От боли нигде нет спасения. А верить в то, что где-то есть выход, что человек после смерти может стать буддой — такое под силу лишь тем счастливцам, в чьей жизни бывает и начало, и конец.
Наоэ бросил в сторону Такаи взгляд, полный невыносимой тоски.
«Скажи… ты сейчас счастлив?.. — хотелось ему спросить, глядя в это безмятежное лицо. — А мне как обрести счастье?.. Чем утихомирить желание, у которого нет ни конца, ни края? Если позволить себе утолить его, подобно изголодавшемуся зверю, смогу ли я достичь забвения? Сделать тебя рабом своих удовольствий, и, переплетаясь, скатиться в пропасть — избавлюсь ли я тогда от тех неисчислимых страданий, что привязывают меня к жизни?»
…Чего же я хочу? Чего я хочу от тебя, сейчас?..
Наоэ глубоко вздохнул и начал расстегивать рубашку, собираясь пойти в душ. Надо поскорее лечь спать, думал он, хотя и знал в глубине души, что ему уже не сомкнуть глаз этой ночью. Или пойти напиться? Может, виски снимет горячий зуд во всем теле, прогонит эти галлюцинации, которые уже превратились в хроническую болезнь?

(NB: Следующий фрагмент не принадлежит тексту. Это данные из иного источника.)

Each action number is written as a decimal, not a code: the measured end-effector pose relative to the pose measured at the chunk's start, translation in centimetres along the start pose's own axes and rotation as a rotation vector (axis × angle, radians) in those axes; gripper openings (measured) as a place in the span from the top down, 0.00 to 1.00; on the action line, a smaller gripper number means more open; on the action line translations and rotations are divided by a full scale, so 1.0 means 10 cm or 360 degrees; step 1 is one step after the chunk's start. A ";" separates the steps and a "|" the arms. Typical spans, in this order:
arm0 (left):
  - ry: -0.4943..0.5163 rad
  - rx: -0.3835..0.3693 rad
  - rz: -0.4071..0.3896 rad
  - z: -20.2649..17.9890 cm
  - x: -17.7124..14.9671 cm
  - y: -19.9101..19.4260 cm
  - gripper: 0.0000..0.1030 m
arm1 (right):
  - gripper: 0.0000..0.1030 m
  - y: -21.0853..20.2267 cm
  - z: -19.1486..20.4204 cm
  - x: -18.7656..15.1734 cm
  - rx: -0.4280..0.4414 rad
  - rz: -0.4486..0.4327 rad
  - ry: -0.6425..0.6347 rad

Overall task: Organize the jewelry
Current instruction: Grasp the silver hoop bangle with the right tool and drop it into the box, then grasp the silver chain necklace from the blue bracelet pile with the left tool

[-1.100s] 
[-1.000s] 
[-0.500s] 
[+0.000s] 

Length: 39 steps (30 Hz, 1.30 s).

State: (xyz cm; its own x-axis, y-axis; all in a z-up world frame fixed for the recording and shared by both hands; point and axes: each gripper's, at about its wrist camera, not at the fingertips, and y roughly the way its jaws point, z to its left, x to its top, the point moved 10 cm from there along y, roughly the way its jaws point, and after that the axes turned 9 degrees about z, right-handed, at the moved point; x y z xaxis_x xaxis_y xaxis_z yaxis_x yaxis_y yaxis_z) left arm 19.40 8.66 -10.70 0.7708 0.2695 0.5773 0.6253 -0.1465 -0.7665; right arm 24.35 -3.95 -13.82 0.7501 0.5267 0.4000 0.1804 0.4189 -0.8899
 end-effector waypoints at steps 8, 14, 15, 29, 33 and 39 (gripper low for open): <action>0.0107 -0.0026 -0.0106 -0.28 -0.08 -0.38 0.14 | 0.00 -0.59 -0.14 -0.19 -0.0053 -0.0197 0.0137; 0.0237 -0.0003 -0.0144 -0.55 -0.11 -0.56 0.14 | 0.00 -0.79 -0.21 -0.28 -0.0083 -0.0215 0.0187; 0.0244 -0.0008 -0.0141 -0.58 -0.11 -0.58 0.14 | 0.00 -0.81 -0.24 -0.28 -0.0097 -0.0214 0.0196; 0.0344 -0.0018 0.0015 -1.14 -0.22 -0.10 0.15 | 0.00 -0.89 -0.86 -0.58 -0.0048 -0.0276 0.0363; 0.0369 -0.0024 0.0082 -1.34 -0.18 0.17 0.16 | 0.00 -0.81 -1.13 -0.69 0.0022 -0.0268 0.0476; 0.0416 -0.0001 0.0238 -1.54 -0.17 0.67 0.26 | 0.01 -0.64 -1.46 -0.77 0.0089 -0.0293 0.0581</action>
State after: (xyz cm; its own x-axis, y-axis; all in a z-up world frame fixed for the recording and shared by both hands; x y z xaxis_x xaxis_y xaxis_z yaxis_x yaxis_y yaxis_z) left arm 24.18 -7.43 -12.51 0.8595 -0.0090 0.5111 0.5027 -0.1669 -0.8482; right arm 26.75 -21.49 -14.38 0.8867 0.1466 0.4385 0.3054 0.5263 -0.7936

Наоэ раздумывал над этим, когда услышал посторонний звук: где-то плакала женщина. Сначала он подумал, что в соседней комнате — но нет, не похоже. Постепенно плач становился все более отчётливым, и Наоэ, наконец, понял: звук раздается у него в голове. Он улавливал его шестым чувством.
Кто бы это мог быть? И почему он до сих пор ничего не заметил? Настолько сильная мысленная волна…
Плач не прекращался. То были горькие, почти злобные рыдания. Наоэ обернулся к окну — снаружи?..
— …ммм… — разбуженный шумом, Такая открыл глаза. Наоэ куда-то собирался.
— Ты куда?
— Я вас разбудил? Извините.
— Да нет, ничего… Что это?.. — теперь Такая тоже услышал плач.
— Этот звук беспокоит меня уже некоторое время. Хочу пойти посмотреть, откуда он доносится.